■ **WORK TASK**
What you return should match the data below exactly, with no pictures in it.

■ **RAW DATA**
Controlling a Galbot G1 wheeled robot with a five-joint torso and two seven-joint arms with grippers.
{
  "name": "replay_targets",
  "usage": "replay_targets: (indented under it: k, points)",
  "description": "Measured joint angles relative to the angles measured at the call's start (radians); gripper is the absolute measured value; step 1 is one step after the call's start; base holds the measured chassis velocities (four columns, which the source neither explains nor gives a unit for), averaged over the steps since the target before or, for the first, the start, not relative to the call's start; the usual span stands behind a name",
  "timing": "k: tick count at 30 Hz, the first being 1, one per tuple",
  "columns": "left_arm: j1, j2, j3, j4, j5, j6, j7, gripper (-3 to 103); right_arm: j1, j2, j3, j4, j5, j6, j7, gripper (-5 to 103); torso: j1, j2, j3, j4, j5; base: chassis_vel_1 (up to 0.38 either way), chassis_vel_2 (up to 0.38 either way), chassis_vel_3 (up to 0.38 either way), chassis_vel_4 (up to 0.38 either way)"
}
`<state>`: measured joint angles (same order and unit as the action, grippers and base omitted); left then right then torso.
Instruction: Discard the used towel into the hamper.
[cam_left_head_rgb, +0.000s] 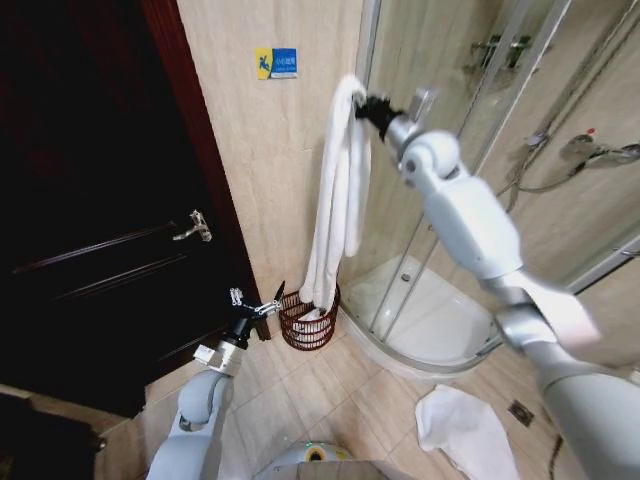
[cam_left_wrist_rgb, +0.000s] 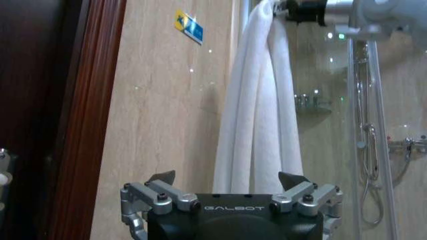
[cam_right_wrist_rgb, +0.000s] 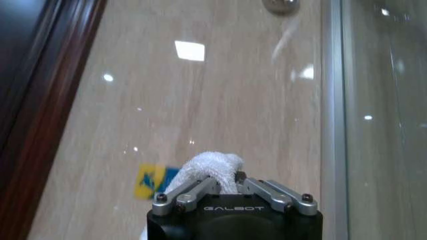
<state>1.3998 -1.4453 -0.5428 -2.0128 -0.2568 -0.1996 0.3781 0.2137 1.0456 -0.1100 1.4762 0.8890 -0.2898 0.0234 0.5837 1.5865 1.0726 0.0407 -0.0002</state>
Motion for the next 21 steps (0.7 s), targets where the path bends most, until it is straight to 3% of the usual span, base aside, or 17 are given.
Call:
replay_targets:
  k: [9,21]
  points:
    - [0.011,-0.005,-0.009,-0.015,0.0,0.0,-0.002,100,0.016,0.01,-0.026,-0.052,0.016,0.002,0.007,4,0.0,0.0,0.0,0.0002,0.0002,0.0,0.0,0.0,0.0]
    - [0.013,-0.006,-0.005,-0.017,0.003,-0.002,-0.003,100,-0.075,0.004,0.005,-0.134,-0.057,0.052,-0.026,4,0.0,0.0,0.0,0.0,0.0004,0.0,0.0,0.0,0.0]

■ **ANSWER TO THE EXERCISE**
Controlling a Galbot G1 wheeled robot with a five-joint torso and two seven-joint arms with grippers.
{
  "name": "replay_targets",
  "usage": "replay_targets: (indented under it: k, points)",
  "description": "Measured joint angles relative to the angles measured at the call's start (radians); gripper is the absolute measured value; step 1 is one step after the call's start; base holds the measured chassis velocities (four columns, which the source neither explains nor gives a unit for), averaged over the steps since the target before or, for the first, the start, not relative to the call's start; the usual span stands behind a name",
  "timing": "k: tick count at 30 Hz, the first being 1, one per tuple",
  "columns": "left_arm: j1, j2, j3, j4, j5, j6, j7, gripper (-3 to 103); right_arm: j1, j2, j3, j4, j5, j6, j7, gripper (-5 to 103); torso: j1, j2, j3, j4, j5; base: chassis_vel_1 (up to 0.38 either way), chassis_vel_2 (up to 0.38 either way), chassis_vel_3 (up to 0.38 either way), chassis_vel_4 (up to 0.38 either way)"
}
`<state>`: measured joint angles (same order and unit as the action, grippers and base omitted); left then right then torso.
Instruction: Discard the used towel into the hamper.
[cam_left_head_rgb, +0.000s] 
[cam_left_wrist_rgb, +0.000s] 
[cam_right_wrist_rgb, +0.000s] 
<state>1.3998 -1.4453 -0.5428 -2.0128 -0.2568 -0.1996 0.3781 0.2137 1.0456 -0.1100 1.4762 0.8890 -0.2898 0.0234 0.5837 1.5865 1.0726 0.0407 -0.0002</state>
Motion for the next 21 steps (0.7 s), targets where the path bends most, until it is straight to 3% of the usual span, base aside, or 17 are given.
Call:
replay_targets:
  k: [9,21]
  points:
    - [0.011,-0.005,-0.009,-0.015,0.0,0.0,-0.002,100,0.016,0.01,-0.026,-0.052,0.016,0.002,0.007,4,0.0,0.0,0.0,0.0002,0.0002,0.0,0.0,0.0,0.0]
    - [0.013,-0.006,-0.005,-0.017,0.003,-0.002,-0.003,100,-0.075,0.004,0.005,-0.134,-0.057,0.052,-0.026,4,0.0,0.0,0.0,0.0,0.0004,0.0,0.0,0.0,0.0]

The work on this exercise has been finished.